Research Project Title: Negotiating an Elite Fashion Design Education: an Autoethnographic Study.

Supervisor(s): Dr Peter Oakley, Professor Rebecca Fortnum, Dr Annouchka Bayley

Yu Lun Eve Lin's research focuses on the dynamic interaction between fashion education and industry seen through the perspective of power and symbolic violence in international fashion design pedagogies. She became a fashion entrepreneur after graduating from Central St. Martins BA and MA 2004–9, selected as Taiwan NewGen Designer in 2011, 2013 and 2014.

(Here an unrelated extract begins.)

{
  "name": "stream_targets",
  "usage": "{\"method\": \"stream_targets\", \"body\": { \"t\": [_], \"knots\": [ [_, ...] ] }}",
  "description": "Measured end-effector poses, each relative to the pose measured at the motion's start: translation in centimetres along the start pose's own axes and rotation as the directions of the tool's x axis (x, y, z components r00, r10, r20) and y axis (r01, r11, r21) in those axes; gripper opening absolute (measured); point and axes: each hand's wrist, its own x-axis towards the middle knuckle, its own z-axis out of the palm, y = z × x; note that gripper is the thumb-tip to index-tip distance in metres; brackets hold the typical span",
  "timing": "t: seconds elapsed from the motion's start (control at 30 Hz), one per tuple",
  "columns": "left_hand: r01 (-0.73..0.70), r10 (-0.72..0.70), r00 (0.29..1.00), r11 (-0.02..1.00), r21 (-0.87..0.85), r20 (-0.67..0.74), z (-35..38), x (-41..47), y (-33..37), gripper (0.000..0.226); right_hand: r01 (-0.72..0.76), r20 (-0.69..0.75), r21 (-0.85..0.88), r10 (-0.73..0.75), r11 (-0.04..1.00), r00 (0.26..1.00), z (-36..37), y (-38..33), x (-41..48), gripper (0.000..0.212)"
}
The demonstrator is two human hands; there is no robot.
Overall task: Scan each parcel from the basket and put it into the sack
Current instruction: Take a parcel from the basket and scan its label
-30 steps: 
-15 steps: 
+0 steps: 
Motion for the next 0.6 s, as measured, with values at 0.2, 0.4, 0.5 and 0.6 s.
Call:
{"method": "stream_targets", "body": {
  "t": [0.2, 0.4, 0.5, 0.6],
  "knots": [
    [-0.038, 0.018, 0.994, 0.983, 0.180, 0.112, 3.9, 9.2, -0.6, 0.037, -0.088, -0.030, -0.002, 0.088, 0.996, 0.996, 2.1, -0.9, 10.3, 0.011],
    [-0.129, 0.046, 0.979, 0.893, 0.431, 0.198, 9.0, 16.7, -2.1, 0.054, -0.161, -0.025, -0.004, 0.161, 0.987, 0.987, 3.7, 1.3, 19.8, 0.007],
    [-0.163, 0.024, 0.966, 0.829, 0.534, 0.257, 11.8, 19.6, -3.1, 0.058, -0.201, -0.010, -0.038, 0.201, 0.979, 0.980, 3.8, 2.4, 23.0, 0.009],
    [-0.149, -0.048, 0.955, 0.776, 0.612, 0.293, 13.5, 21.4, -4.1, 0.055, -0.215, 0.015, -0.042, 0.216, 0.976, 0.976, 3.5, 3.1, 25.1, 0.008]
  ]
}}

She has received the Red Dot design award in 2014 (by publication)and 2018 (by Educational) for her illustration works. She was formerly a design consultant for Asia-based TEXMA Corp. and has taught fashion design in London, Shih Chien in Taipei, FIT in New York and in China. She is the author of Practice of Fashion Drawing, became one of Taiwan’s national textbooks for fashion courses and used throughout Taiwan's vocational high schools. She is also a resident columnist for CACAO art and design online magazine. Eve is currently an institute associate with Decolonising Art Institute at the UAL, a fashion lecturer in Fashion Design and Development (BA) at London College of Fashion.

Yu Lun Eve Lin

In this PhD research project, I utilise autobiographical narratives which present my lived experiences as a school pupil, fashion design student, professional designer and academic lecturer. These texts are complemented by library research around key figures and situations relating to the narratives. Fashion education raises issues of power relations and cultural differences in both academic delivery and professional practice. Autoethnography has assisted me in investigating the role of ‘self’ in fashion education at elite institutions and in the fashion industry, offering insights into the experiences of being an Asian student studying art and design at UK universities. 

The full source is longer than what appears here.